→ **DESCRIPTION OF THE TASK**
Every line of the material that includes the word "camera" is to be shown.

→ **RAW DATA**

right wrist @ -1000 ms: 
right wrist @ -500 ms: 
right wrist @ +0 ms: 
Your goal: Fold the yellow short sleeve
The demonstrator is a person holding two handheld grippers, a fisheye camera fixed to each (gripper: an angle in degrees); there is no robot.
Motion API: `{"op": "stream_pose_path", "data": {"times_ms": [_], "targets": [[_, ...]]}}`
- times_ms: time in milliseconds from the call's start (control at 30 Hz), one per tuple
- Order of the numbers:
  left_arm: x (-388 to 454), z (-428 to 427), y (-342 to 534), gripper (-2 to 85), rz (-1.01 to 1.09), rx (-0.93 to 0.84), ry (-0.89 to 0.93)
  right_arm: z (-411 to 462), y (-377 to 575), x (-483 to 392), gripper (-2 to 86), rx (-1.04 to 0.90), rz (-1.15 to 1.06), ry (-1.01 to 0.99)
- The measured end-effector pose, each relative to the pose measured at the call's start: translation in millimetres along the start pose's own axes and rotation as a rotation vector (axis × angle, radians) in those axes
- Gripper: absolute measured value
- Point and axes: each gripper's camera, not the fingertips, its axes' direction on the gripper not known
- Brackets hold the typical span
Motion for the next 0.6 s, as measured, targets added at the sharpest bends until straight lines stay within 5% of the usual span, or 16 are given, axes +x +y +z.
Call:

→ **REPLY**
The demonstrator is a person holding two handheld grippers, a fisheye camera fixed to each (gripper: an angle in degrees); there is no robot.
- Point and axes: each gripper's camera, not the fingertips, its axes' direction on the gripper not known

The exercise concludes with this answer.